Les Sonates en trio rayonnent, solaires, très dites, l’équilibre des quatre instrumentistes magnifiquement capté dans l’acoustique précise et chaleureuse de la Garnisons Kirke de Copenhague ne participe pas pour peu à la plénitude d’une interprétation sensible aux affects comme aucune autre jusqu’à ce jour. On retrouvera la virtuosité très animée de Kossenko dans les finales, mais ce qui séduit d’abord, c’est l’espace des largos où le bel instrument de Pierre Etchegoyen d’après Quantz fait merveille. Quel traverso somptueux, bien plus sonore et équilibré que le Melzer des Concertos !
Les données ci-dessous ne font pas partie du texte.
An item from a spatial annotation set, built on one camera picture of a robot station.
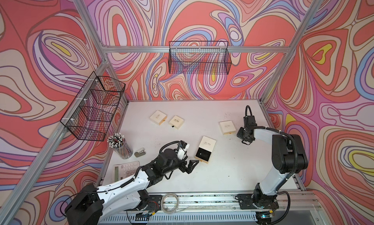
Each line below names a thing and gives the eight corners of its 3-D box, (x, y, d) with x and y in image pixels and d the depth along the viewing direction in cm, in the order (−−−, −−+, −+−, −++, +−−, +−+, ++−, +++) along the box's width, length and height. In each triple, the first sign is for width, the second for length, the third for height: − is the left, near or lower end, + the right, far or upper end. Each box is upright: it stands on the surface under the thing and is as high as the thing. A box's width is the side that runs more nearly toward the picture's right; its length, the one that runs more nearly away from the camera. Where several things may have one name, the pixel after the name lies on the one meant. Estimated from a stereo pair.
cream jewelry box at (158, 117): (150, 119, 110) (149, 117, 107) (158, 112, 115) (157, 109, 112) (159, 125, 106) (159, 122, 104) (167, 117, 111) (167, 114, 109)
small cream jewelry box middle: (167, 125, 106) (167, 123, 104) (175, 117, 111) (174, 114, 109) (177, 130, 103) (177, 128, 101) (184, 121, 108) (184, 119, 106)
Telemann lui aussi composa d’abondance pour la flûte, et Les Ombres ont rassemblé quelques partitions qu’il écrivit à son intention lors de son séjour parisien de l’automne 1737 à la Pentecôte 1738, où il aura retrouvé Hambourg et son écrasante charge.
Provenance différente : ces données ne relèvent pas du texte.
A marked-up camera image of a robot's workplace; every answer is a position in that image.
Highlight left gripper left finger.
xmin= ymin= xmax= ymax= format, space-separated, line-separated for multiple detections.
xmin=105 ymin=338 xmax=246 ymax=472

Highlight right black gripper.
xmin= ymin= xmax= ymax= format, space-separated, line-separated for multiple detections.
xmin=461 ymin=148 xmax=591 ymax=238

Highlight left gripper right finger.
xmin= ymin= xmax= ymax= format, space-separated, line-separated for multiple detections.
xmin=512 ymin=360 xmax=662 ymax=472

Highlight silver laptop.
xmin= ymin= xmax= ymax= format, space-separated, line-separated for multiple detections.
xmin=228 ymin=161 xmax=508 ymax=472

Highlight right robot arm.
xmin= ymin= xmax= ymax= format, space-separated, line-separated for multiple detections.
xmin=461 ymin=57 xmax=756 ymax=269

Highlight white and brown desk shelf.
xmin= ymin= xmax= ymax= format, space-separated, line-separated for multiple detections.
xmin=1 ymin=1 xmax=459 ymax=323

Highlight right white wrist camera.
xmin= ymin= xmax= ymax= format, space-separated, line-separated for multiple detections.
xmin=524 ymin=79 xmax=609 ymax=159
Le goût français le charma incontinent, et il se lança dans l’écriture de Six Quatuors Parisiens, plus tard complétés par six autres, qui feront connaître en Allemagne les arcanes d’un style qui y fera des ravages. Musique heureuse, qui montre un compositeur tout à la découverte de modes nouveaux, débarrassé de ses encombrants devoirs de Kappelmeister, faisant sienne cette élégance du discours qu’il entend dans les salons du Prince de Conti où il est reçu avec attention. Telemann opère ici une fusion des styles qui fera date. Vatel les publiera et le compositeur obtiendra désormais de la Cour de Hambourg de pouvoir faire imprimer ses œuvres également à Paris.
Très enregistrées – on garde pour les Six nouveaux Quatuors, un ensemble en soi dont Les Ombres ne présentent que le 6e, une préférence pour la version princeps du Quadro Amsterdam avec la flûte de Frans Brüggen chez Teldec – ces partitions demandent une connaissance consommée des mètres à danser, car Telemann, féru d’opéra, ne déserta guère l’Académie Royale de Musique où l’on reprenait justement Atys.
Les trois Quatuors de 1740 qui forment le reste du disque sont presque didactiques pour ce qui est du mariage des styles : la réunion des goûts y transcende le simple souci de transcrire l’art français, sonates à l’allemande ou concertos à la française, ces effets d’annonce recouvrent une langue qui fait son miel de tout ce que l’Europe comporte de musiques diverses, de la France à la Pologne, de l’Angleterre à l’Italie.
Musique brillantissime, inventive, dont la flûte éloquente de Sylvain Sartre dit tout. La profondeur du jeu d’ensemble des Ombres est un bonheur sans mélange, elle donne à entendre le génie créatif d’un compositeur qui doit retrouver sa juste place auprès de Bach et de Haendel !
LES DISQUES DU JOUR
C. P. E. Bach (1714-1788)
Concertos et Sonates en trio pour flûte
Alexis Kossenko, flûte traverso et direction
Les Ambassadeurs
Arte Dei Suonatori
Un coffret 3 CD Alpha 821
Georg Philipp
Telemann
(1681-1767)
Quatuors parisiens
Les Ombres
(Margaux Blanchard & Sylvain Sartre, direction)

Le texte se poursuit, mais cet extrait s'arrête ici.